• [Assignment]: From the first line of the material through the line that holds "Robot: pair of", repeat each line exactly and skip any picture.

= = =

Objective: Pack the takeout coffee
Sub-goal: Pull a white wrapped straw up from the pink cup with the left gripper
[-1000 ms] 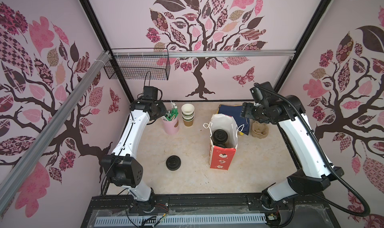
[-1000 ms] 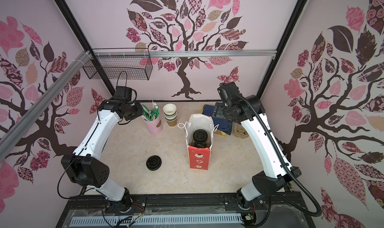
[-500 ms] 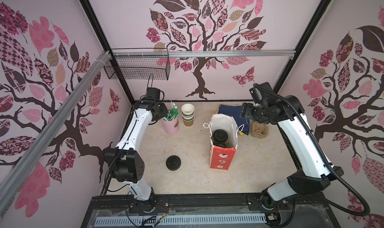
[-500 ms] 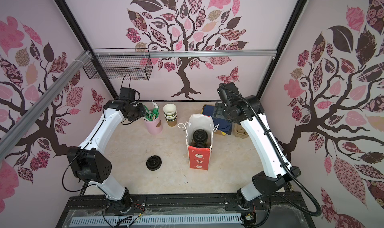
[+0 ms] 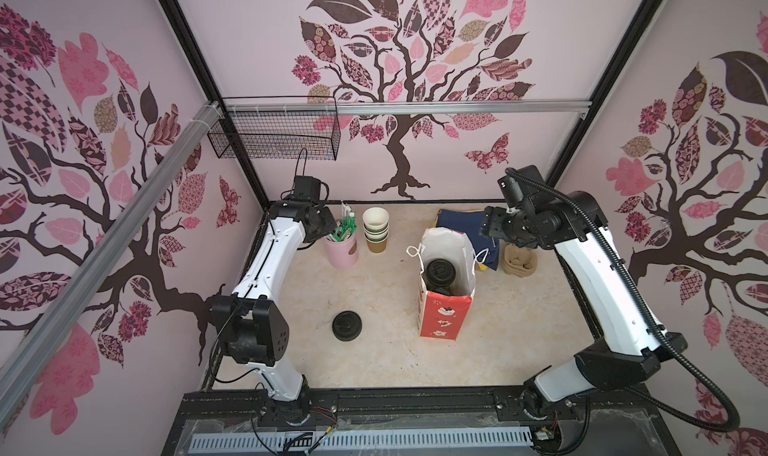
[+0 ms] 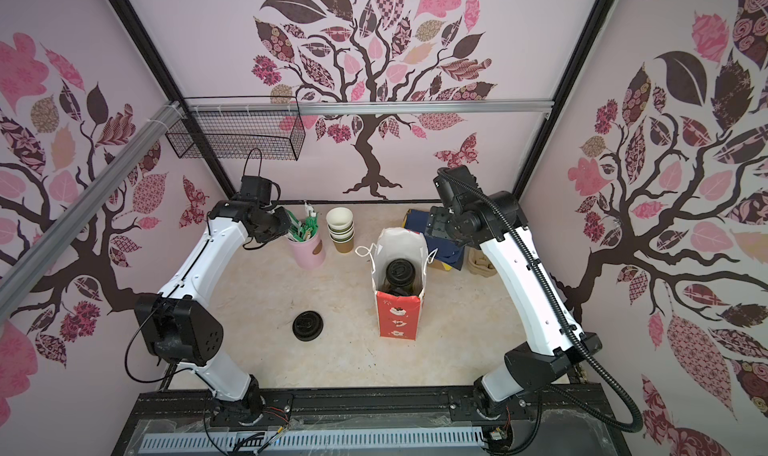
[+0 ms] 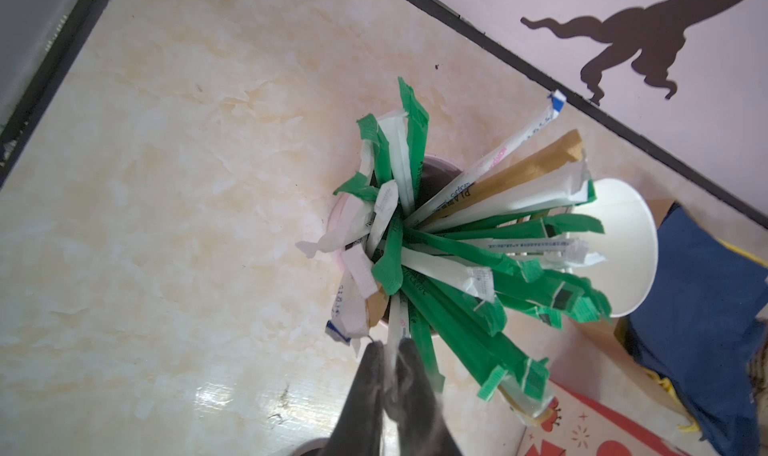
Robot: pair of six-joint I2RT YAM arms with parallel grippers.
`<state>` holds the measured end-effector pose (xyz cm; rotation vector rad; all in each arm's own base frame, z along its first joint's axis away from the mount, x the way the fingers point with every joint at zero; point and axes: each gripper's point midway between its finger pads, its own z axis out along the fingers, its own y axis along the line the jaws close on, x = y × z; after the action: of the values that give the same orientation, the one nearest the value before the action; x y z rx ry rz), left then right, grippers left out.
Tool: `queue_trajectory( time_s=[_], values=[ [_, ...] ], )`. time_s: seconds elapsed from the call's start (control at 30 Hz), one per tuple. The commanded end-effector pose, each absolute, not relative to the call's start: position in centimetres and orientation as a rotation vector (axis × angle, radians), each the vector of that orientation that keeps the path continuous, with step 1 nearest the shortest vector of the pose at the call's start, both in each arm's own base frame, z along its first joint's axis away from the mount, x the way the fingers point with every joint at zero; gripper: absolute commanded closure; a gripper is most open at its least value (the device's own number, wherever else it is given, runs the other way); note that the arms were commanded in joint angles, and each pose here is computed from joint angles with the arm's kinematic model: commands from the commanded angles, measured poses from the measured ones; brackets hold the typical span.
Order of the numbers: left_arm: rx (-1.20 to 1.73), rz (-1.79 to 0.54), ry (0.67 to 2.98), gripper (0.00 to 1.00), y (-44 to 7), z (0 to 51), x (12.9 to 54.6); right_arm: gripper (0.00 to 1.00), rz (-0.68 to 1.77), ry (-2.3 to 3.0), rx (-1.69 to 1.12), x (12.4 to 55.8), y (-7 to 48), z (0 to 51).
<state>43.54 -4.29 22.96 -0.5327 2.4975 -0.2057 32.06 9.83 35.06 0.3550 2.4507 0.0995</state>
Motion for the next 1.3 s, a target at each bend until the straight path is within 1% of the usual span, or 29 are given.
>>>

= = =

• [Written solution]:
Objective: Pack the takeout coffee
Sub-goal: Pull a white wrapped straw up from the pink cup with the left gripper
[-1000 ms] 
[-1000 ms] 
[-500 ms] 
[-500 ms] 
[+0 ms] 
[+0 ms] 
[+0 ms] 
Robot: pair of six-joint I2RT YAM arms with parallel grippers.

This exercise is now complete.